In other recent news, Merck & Co. has been making significant strides in the pharmaceutical industry. The company's investigational drug, sacituzumab govitecan, has been granted FDA Breakthrough Therapy designation for treating certain patients with advanced lung cancer. The drug has also received its first marketing authorization in China for treating specific cases of breast cancer.

Merck's financial performance has been tied to a limited number of key products, with HSBC upgrading its rating for Merck from Hold to Buy, citing confidence in the company's ability to manage the loss of exclusivity challenges it faces. HSBC set a new price target for Merck at $130.00, indicating a positive outlook on the company's shares.

On the other hand, Bernstein SocGen Group adjusted its outlook on Merck, reducing the price target due to concerns over the performance of Gardasil, Merck's HPV prevention vaccine, in China. Despite this, the company reported a 4% increase in third-quarter revenue for 2024, reaching $16.7 billion, driven by strong sales of its cancer drug KEYTRUDA and the introduction of WINREVAIR.

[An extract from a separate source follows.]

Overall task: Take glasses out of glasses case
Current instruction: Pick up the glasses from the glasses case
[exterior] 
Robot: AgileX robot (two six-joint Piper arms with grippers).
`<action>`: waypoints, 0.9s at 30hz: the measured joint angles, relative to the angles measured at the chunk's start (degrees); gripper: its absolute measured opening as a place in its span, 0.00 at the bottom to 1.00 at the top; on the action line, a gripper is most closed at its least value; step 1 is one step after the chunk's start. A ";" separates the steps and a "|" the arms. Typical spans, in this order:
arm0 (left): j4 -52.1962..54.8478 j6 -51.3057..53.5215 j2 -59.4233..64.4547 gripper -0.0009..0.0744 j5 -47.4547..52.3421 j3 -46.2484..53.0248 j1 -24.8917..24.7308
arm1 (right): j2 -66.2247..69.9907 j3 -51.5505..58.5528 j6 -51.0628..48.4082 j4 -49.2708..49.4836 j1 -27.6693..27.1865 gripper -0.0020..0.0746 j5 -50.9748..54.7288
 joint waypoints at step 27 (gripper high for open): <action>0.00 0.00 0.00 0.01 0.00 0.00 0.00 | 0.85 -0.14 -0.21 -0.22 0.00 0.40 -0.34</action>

BMO (TSX:BMO) Capital reiterated their Outperform rating on Merck shares, following the successful ZENITH trial investigating sotatercept's effectiveness in treating pulmonary arterial hypertension. This success could potentially bolster Winrevair's market presence and increase company revenue.

Lastly, Merck, in collaboration with Alexion (NASDAQ:ALXN) and AstraZeneca (NASDAQ:AZN) Rare Disease, announced positive results from the Phase 3 KOMET trial of KOSELUGO in adults with neurofibromatosis type 1. These are the recent developments from Merck's operations.